Friday, 14 June 2013

My time in Scotland flew by so fast that I was on my way back to Africa before I was actually ready. I worked really hard, but this year I had taken my one-man tent with, and had some wonderful nights up a mountain, or somewhere down in a glen or beside a loch. I always managed to find a camping spot that was just right for me, with a stream, and trees, and for companions sometimes a herd of hairy Highland cows or a few sheep.
The feeling of not having to look over my shoulder all the time was unbelievable, as at home I was nowadays scared to go down to my own river alone for fear of being attacked.
My favourite spots for camping was either Loch Voile, where I had discovered a tiny tucked away cove, and which I promptly named Christina's Cove', or at Glen Lyon, where I had to climb down the mountain to get to my favourite stream. There was also a spot at Loch Vanacher, near Aberfoil on the Trossachs Trail, where I went quite a lot, as it was not difficult to get to.
But, sad as it is, I had to get back home to see to my responsibilites, and after visiting again with my sister Lida in Pretoria and then stayed at Irma's for two days, I finally worked up the courage to go back to Haarlem! I nearly turned on my heels and ran back to civilization on entering my house, where the spiders had a field day in fabricating their webs, as these were quite unpenatrable, and the smell of some unknown and hiding creatures in my roof and under the furniture, mixed with the creosote smell that had still not completely subsided, made my nose twitch, and I had to run for my medicine box containing my life saving allergex to stop the sneezing fit that suddenly came over me. Seeing the layers of dust, and hundreds of dead bugs on the floor, and thinking of the clean and dustfree hotel I had left for this, the magnitude of what I have really done, dawned on me, making me feel a bitty feverish! And SCARED!
But I did recuperate from both the sneezing and the terrible lameness that was leaving my body quite unable to respond to the urgent commands from my brain, and I bravely made my way to the inside of this beasty infected palace of mine.
As the bedroom that I had draped the cloths in to stop the rainspiders looking down on the dreaming me, maybe contemplating taking a wee bite of dinner from my body, looked at this stage like the best proposition to get ready for me to sleep, I invaded the sanctity of said beasts, who had seven months of unmolested peace, with the long handled feather duster, and they scuttled away to the other rooms where they could hide in the thatch!
I was up with the birds next morning, and sat at Irma's veranda watching the sun throw its first tentative beams across the mountains, as if first to take stock of the barren landscape, where many years ago huge forests  stood, and even further back, according to the scientists, fishes swam around in the ocean that once covered this piece of the earth.

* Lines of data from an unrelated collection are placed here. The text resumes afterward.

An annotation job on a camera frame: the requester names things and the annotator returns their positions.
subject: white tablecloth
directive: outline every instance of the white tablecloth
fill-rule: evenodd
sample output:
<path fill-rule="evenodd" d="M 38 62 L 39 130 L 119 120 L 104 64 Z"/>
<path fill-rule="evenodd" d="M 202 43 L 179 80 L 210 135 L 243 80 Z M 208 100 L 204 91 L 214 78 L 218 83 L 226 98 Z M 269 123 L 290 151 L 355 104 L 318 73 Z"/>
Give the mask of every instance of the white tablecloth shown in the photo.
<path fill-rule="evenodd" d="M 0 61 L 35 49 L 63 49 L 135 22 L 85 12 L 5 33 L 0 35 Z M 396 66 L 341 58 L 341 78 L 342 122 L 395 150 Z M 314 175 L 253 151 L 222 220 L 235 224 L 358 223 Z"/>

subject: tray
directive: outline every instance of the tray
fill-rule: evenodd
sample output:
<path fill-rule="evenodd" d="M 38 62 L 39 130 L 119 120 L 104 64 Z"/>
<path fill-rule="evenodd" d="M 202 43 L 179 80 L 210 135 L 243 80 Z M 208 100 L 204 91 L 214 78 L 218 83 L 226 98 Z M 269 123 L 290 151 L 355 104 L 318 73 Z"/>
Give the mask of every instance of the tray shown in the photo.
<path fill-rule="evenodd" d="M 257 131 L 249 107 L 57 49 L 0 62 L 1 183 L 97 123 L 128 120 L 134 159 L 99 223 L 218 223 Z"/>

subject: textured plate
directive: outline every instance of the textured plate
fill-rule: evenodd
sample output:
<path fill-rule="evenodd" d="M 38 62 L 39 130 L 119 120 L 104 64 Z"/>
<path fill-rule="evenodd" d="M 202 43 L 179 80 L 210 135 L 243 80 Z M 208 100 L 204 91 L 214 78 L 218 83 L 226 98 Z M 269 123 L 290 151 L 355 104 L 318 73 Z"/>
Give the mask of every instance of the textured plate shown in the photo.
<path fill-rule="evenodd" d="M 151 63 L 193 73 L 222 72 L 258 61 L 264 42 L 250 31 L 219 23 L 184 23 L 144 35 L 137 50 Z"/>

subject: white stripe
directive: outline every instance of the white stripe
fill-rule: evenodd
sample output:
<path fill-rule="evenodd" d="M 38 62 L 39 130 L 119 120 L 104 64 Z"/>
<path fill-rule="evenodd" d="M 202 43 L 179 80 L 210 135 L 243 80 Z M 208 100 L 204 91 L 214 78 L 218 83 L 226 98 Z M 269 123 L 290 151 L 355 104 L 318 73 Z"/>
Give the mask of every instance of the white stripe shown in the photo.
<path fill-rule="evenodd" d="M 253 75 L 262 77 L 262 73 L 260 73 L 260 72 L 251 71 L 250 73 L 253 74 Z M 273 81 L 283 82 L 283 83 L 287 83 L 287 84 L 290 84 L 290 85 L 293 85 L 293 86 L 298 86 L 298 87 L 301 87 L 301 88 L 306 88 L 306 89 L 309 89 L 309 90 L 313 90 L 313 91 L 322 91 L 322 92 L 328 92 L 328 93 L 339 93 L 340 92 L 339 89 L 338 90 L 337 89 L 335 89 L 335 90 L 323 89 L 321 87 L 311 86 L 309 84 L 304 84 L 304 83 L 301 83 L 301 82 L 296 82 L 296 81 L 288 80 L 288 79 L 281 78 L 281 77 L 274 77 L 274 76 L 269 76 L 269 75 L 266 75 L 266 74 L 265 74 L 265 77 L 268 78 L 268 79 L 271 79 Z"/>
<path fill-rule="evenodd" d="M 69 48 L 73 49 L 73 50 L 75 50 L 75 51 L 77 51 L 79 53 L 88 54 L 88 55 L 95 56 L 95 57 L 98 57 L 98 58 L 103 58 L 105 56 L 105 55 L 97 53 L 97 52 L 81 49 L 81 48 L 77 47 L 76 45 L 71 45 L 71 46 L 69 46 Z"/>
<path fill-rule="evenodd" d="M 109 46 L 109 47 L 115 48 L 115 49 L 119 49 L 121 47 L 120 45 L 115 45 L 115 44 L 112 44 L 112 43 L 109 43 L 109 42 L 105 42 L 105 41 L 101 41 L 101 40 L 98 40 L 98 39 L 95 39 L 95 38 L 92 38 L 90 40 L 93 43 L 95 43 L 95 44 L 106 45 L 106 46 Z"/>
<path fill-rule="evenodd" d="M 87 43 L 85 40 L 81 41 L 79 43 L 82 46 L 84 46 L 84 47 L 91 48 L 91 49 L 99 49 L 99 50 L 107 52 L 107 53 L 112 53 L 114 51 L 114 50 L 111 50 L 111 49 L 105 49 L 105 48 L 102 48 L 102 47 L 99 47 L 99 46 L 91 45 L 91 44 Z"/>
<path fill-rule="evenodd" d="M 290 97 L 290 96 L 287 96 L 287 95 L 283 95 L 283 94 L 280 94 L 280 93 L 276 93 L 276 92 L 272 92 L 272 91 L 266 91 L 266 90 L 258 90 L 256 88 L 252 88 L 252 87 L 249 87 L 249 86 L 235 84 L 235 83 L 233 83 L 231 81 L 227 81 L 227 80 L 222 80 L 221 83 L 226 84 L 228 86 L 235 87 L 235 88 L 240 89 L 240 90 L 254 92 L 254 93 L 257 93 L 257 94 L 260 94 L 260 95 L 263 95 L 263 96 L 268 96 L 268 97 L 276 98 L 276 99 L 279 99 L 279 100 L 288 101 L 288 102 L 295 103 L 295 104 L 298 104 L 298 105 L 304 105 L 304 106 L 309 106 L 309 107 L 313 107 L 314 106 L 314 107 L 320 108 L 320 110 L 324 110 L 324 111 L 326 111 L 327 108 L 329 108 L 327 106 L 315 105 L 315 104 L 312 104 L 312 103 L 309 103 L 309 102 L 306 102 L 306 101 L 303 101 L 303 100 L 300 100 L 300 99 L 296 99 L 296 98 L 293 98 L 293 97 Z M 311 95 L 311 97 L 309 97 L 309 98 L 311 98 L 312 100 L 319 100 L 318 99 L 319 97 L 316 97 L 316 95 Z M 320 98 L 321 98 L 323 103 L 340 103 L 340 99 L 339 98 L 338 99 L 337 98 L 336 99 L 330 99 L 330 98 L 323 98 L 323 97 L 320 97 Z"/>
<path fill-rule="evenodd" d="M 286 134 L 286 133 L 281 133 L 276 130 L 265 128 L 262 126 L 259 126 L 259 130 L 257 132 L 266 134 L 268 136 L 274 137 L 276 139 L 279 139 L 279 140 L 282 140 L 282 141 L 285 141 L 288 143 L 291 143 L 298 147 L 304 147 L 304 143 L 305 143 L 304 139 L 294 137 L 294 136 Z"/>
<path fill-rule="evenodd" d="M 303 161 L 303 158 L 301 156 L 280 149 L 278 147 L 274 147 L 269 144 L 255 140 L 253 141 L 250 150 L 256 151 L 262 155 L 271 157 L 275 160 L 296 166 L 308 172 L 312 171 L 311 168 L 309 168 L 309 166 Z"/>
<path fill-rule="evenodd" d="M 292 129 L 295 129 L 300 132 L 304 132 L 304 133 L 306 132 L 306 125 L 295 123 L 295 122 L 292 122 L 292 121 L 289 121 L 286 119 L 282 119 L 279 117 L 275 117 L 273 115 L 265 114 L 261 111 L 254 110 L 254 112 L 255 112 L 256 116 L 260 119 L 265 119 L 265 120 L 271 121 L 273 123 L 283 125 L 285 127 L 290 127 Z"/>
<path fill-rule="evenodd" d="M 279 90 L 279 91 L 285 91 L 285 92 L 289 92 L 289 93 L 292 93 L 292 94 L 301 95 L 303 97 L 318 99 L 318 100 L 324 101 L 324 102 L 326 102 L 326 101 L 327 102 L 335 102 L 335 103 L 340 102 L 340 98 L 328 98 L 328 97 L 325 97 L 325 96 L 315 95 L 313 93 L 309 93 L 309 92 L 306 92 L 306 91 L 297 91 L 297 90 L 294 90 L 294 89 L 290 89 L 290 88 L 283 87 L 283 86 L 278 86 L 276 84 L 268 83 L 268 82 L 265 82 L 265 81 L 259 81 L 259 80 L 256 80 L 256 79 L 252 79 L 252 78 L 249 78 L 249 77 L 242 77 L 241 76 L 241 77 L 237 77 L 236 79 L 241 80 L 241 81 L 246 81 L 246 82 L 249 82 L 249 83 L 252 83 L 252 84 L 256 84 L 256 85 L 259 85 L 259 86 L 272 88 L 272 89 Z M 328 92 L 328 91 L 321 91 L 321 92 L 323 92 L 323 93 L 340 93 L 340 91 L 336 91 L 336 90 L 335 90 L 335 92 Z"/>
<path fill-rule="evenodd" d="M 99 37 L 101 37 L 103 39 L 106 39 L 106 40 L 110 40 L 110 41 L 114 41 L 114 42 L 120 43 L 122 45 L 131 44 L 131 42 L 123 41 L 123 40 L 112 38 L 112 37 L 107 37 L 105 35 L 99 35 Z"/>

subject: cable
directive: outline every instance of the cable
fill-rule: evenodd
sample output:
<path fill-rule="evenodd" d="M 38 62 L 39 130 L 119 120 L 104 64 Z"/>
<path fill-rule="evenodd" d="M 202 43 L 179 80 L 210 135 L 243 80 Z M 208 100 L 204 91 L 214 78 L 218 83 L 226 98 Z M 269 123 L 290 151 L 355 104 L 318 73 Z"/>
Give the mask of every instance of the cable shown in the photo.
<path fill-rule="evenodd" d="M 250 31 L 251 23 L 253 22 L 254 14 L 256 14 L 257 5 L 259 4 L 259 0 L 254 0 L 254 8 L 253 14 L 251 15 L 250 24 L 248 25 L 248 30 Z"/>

I was covered in red, swollen bites, I think from the smaller spiders that had taken refuge under the bed to get away from the feather duster, and who felt like a bit of revenge for my desturbing their peaceful existence.
I was waiting for Irma who were bringing Hendrix back, as my car were too loaded with all kinds of DIY stuff, to accomomdate the boy, who had apparently made Irma's life very uncomfortable, as he turned out to be a real Houdini, who could escape from anything!
Irma was feeling a bitty down, as she had bought a brand new gas stove for her kitchen after having put a lot of work into first renovating it, and then one morning Ronalee phoned with the shocking news that her kitchen walls had collapsed! The brand new stove got in the way of the huge stone chimney, and was now a very lopsided affair, but after some adjustments, it worked again, but shame, it would always be lopsided! In the photo Irma sat lamenting over her broken stove, as the kitchen had already been built up again while I was away!